With regard to the linked article, I don't know Marybeth's story, but I've heard plenty of others from parents and grandparents in my circle of friends and acquaintances. Some of the stories are so over the top it's unbelievable. Parents of large families whose sacrifices for their children filled their days (and nights) have been nailed to the cross. But, as Marybeth points out, the Oprah show on estrangement has drilled a hole in the dike showing the deep divide in the therapeutic community and finally lifting the veil of silence on parental and family suffering. And it's high time!

Here's a little of Marybeth's article, but don't stop there. Read the whole thing!

My first exposure to anything approaching an opportunity to hear the other side [point of view of parents] was the November 2025 airing of the Oprah podcast, in which a strong leaning adult child estrangement argument also included a short, barely tolerated attempt by Dr. Joshua Coleman to speak for parents and grandparents. It was disappointing at the time, but in retrospect, he appears to have made a breach in the dam.

There is a growing number of mental health professionals in various platforms on line who are pushing back against the cult-like, myopic movement of estrangement. I recently noticed a contributor by the name of M.F. Shaw or Parental Discard who is lobbying for a change in taxonomy of this rapidly growing tragedy. Shaw suggests that the DSM lacks formal diagnostic criteria for what she calls parental discard. Therefore, there does not exist a protocol for intervention. Thus the reason that so many “therapists” have gone rogue in determining their final solution (read Nedra Glover Tawwab, Lindsay Gibson). Furthermore, Shaw states that estrangement involves the slow, mutual drifting apart of parties in a relationship. It is bilateral. Parental discard, in contrast, is suggested as the more appropriate terminology as it reflects the unilateral decision by the adult child to rupture the relationship without any mutual contribution or benefit. Parental Discard is apparently collating research data from Cornell University.

This is spot on, but many parents who've been "discarded" don't talk about it for fear of making things worse. I think that needs to end. The Bible doesn't hide the story of Joseph being sold into slavery by his brothers. It records Ham's disrespect for his father Noah. Isaac and Rebecca weren't perfect parents and Cain and Abel and Jacob and Esau sure weren't perfect brothers! The Bible tells the stories of estrangement and sometimes of reconciliation. 

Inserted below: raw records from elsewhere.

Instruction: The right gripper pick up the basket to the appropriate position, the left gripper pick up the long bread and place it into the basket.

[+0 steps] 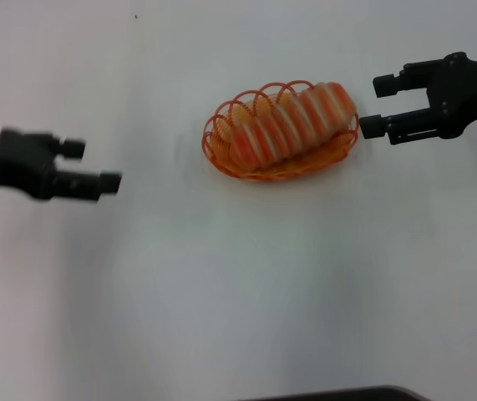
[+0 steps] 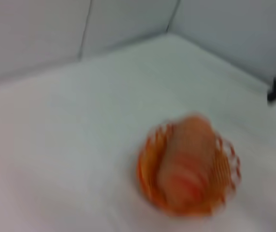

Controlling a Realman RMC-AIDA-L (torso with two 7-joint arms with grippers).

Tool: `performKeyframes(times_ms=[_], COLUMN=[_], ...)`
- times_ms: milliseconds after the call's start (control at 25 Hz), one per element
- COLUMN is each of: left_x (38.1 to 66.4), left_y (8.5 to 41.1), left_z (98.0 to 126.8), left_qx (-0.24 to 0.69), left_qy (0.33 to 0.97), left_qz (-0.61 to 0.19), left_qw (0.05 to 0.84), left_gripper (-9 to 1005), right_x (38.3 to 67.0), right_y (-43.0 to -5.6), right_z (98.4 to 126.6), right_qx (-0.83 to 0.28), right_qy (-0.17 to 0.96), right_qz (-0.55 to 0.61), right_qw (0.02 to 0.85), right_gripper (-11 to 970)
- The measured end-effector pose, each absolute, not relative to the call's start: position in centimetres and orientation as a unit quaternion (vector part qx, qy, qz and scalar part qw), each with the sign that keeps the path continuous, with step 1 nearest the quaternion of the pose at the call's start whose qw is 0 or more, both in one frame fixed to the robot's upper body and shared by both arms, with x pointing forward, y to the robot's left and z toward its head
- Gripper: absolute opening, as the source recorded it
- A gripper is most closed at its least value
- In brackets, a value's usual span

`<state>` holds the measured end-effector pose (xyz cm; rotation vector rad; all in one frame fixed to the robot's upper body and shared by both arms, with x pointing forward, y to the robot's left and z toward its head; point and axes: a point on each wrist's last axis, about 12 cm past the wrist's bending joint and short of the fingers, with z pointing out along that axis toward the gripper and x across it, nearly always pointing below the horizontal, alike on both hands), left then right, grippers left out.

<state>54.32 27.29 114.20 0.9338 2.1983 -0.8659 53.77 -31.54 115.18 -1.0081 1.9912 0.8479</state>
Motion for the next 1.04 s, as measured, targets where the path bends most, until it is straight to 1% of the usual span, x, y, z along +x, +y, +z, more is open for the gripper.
performKeyframes(times_ms=[80,160,320,1040], left_x=[53.0,52.0,51.0,51.3], left_y=[28.9,30.3,31.4,31.9], left_z=[113.2,112.7,112.5,113.0], left_qx=[0.337,0.324,0.309,0.299], left_qy=[0.828,0.820,0.806,0.803], left_qz=[-0.345,-0.368,-0.399,-0.402], left_qw=[0.288,0.296,0.308,0.322], left_gripper=[918,917,917,915], right_x=[53.8,53.8,53.9,54.0], right_y=[-31.5,-31.5,-31.4,-31.1], right_z=[115.2,115.2,115.3,115.2], right_qx=[-0.392,-0.391,-0.395,-0.401], right_qy=[0.776,0.777,0.776,0.782], right_qz=[0.331,0.331,0.332,0.328], right_qw=[0.366,0.365,0.363,0.346], right_gripper=[791,791,791,791])
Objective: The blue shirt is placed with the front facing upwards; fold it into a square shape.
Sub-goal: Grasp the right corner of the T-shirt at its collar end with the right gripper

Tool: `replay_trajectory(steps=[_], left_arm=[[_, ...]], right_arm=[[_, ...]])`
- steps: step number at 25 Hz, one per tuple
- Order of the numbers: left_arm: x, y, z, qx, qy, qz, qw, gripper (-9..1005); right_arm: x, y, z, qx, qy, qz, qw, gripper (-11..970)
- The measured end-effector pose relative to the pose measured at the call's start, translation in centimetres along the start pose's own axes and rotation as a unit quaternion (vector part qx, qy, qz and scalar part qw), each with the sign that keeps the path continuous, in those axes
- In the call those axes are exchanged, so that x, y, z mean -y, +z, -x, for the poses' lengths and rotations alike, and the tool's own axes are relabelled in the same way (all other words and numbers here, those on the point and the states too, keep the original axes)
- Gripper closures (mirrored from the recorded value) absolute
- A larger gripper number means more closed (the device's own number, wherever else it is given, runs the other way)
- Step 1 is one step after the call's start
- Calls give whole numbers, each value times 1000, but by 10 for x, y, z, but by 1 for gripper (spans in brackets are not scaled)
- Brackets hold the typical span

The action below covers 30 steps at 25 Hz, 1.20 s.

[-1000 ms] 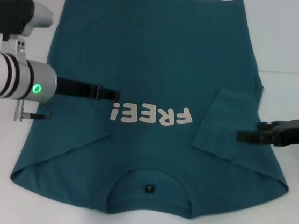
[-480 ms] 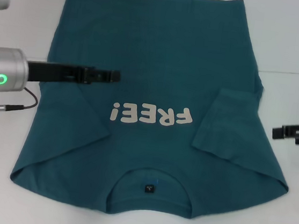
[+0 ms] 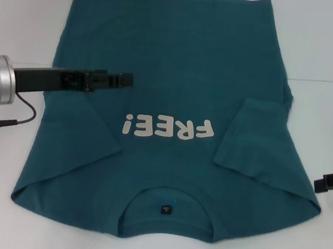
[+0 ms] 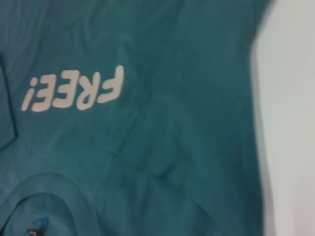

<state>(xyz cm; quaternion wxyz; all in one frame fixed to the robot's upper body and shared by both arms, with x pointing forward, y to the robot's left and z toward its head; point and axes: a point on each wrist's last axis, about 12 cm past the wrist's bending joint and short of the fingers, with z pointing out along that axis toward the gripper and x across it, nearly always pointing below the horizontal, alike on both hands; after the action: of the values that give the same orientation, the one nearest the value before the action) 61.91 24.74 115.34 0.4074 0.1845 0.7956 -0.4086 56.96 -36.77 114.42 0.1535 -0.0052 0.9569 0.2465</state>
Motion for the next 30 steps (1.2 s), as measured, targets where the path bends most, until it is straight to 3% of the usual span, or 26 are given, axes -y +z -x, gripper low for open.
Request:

At this point, I believe the painful truth needs to be exposed. The same adult children who tell their story to anyone who will listen and slander their parents and other family members to all their friends and even encourage siblings and other relatives to take "their side" (triangulation) should not own the narrative. It's time for parents to speak up in truth and in charity. We love our children, but their version of family history is often very one-sided.